Par Keren Bossouma/afriquematin.net

La salle des mariages de la mairie d’Aboisso a abrité la tenue de la deuxième réunion ordinaire de l’exercice 2021 du conseil municipal. Cette séance a été présidée par le préfet de région, préfet du département Coulibaly Gando.

 Érigée en commune de plein exercice en 1980, la capitale du Royaume Sanwi, Aboisso, ne connait pas depuis des lustres des signes de développement de ce nom. Contrairement à plusieurs localités, qui bénéficient jusque-là d’infrastructures dignes d’une cité moderne, « Aboisso reste une ville agonisante, où l’Etat a peu investi.

A l’image des autres communes, Aboisso doit bénéficier du programme de développement mis en place par le gouvernement.

Pour preuve la préfecture de région est un ancien bar-dancing et des bâtiments administratifs dont les travaux ont débuté depuis plus de dix (10) ans n’ont jamais été achevés.

La route internationale qui traverse la ville reste au niveau d’Assouba le cauchemar des camionneurs en raison des nombreux accidents qui s’y produisent.

Le Conseil municipal d’Aboisso qui s’est réuni le vendredi 27 août 2021, en session ordinaire, s’est indigné à travers la lecture d’une résolution faite par le premier responsable de la commune, Alfred Jérémie N’gouan relative au bitumage des rues de la cité.

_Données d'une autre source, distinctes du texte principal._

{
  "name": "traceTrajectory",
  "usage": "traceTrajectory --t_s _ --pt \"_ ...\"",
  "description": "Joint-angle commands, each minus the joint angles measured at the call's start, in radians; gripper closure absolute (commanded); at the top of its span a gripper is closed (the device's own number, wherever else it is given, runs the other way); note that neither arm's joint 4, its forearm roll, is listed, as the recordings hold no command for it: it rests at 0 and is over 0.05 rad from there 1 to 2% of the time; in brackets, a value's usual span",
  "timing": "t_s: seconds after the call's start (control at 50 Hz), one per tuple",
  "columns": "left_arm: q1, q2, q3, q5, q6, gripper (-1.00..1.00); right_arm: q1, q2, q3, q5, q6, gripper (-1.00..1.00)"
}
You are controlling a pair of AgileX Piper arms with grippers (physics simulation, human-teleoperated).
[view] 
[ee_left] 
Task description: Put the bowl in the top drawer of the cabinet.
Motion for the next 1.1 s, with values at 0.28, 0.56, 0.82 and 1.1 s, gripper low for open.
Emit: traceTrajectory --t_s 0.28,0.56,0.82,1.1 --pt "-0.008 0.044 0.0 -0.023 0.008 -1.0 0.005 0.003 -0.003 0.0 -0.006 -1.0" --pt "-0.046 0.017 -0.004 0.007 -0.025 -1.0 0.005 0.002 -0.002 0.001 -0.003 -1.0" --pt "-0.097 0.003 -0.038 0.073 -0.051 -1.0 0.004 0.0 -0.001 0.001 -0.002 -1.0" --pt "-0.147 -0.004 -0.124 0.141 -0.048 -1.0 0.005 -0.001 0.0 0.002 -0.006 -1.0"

Le premier magistrat de la commune a notamment rappelé à l’assistance « qu’au cours de la réunion du 13 mars 2019, dans le bureau de Monsieur le Préfet de région, l’annonce du bitumage des rues de la ville a été faite et les tronçons à bitumer arrêtés pour une longueur de huit (8 km). Plus de deux (02) ans après cette réunion, les travaux n’ont pas démarré dans la commune d’Aboisso, alors que ceux des autres villes et villages du sud-Comoé comme Ayamé, Maféré, Krindjabo, Noé, Adiaké, Grand-Bassam et Bonoua sont presque achevés », a-t-il révélé en présence du Préfet de région, préfet de département, Coulibaly Gondo.
Dans la résolution adoptée par le conseil municipal, celui-ci dénonce la politique du «  deux poids, deux mesures, alors que Aboisso est le Chef-lieu de région », fait-il remarquer.

Et pour préserver ainsi la quiétude au sein de la communauté, le Conseil municipal vient-il de donner mandat au maire à l’effet de relancer la mise en œuvre de ces travaux de bitumage de la commune d’Aboisso, « afin que la population ne pense pas qu’elle est victime d’injustice ou de partialité », de la part de l’Etat de Côte d’Ivoire.

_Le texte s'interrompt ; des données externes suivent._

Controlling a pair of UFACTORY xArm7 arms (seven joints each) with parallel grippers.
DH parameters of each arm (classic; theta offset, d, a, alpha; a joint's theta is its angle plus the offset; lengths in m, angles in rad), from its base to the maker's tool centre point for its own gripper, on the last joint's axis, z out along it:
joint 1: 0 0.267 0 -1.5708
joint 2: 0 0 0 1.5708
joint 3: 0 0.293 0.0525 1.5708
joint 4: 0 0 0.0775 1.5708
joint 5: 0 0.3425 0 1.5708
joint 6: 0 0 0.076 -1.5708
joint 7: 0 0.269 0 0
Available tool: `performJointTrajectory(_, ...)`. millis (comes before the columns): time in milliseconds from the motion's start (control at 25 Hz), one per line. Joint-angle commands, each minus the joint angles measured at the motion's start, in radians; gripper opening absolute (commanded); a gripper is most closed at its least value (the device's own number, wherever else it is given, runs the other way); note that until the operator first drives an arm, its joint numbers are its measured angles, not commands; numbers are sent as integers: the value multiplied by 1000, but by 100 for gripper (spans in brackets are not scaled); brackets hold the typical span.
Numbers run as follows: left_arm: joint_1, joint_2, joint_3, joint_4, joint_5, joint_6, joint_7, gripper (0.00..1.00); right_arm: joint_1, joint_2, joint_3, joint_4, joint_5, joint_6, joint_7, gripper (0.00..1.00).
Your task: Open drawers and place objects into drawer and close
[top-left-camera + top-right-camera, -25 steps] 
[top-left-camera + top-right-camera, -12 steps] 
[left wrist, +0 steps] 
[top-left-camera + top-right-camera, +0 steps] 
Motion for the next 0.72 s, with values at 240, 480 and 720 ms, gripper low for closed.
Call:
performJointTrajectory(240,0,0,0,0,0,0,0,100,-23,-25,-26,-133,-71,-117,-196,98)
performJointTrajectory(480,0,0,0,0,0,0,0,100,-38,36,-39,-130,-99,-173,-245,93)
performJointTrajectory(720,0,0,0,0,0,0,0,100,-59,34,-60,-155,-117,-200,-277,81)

Faut-il rappeler qu’Aboisso se situe au nord de la lagune Aby, juste à sa verticale, sur la route du Ghana voisin. Au plan touristique,  la région revêt une importance historique majeure.

Chef-lieu de la région du Sud-Comoé et berceau du Royaume Sanwi, cette petite ville située dans une zone verdoyante de forêts, collines et vallées est traversée par la rivière Bia qui prend sa source au Ghana et rejoint l’océan Atlantique par la lagune Aby.

A noter qu’Aboisso bénéficie d’un climat de type attiéen qui se caractérise par une abondante pluviométrie et une forte humidité ayant permis un développement important, avec une population composée d’autochtones, d’allochtones et une forte communauté  des ressortissants de  la sous-région.